Configuration

The application takes a number of different settings and reads them from environment variables. There are also a small number of settings inside database tables.

Environment variables

Configuration
Options:
  • LOCAL_DEV_ENV (bool) –

    Whether (True) or not (False) we are in a local dev environment. There are some things that get configured one way in a developer’s environment and another way in a server environment.

    Defaults to 'false'.

  • TESTING (bool) –

    Whether or not we are running tests.

    Defaults to 'false'.

  • LOGGING_LEVEL (ichnaea.conf.logging_level_parser) –

    Logging level to use.
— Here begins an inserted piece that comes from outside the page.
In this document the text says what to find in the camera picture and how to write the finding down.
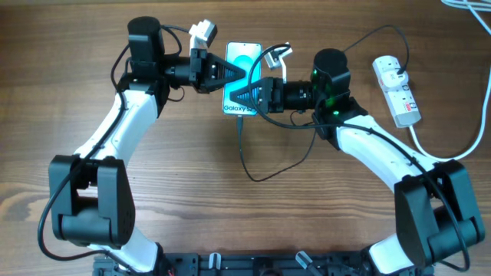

One of CRITICAL, ERROR, WARNING, INFO, or DEBUG.

    Defaults to 'INFO'.

  • ASSET_BUCKET (str) –

    name of AWS S3 bucket to store map tile image assets and export downloads

    Defaults to ''.

  • ASSET_URL (str) –

    url for map tile image assets and export downloads

    Defaults to ''.

  • DB_READONLY_URI (str) – uri for the readonly database; mysql+pymysql://USER:PASSWORD@HOST:PORT/NAME
  • DB_READWRITE_URI (str) – uri for the read-write database; mysql+pymysql://USER:PASSWORD@HOST:PORT/NAME
  • SENTRY_DSN (str) –

    Sentry DSN; leave blank to disable Sentry error reporting

    Defaults to ''.

  • STATSD_HOST (str) –

    StatsD host; blank to disable StatsD

    Defaults to ''.

  • STATSD_PORT (int) –

    StatsD port

    Defaults to '8125'.

  • REDIS_URI (str) – uri for Redis; redis://HOST:PORT/DB
  • CELERY_WORKER_CONCURRENCY (int) – the number of concurrent Celery worker processes executing tasks
  • MAPBOX_TOKEN (str) –

    Mapbox API key; if you do not provide this, then parts of the site showing maps will be disabled

    Defaults to ''.

  • GEOIP_PATH (str) –

    absolute path to mmdb file for GeoIP lookups

    Defaults to '/home/docs/checkouts/readthedocs.org/user_builds/ichnaea/checkouts/latest/ichnaea/tests/data/GeoIP2-City-Test.mmdb'.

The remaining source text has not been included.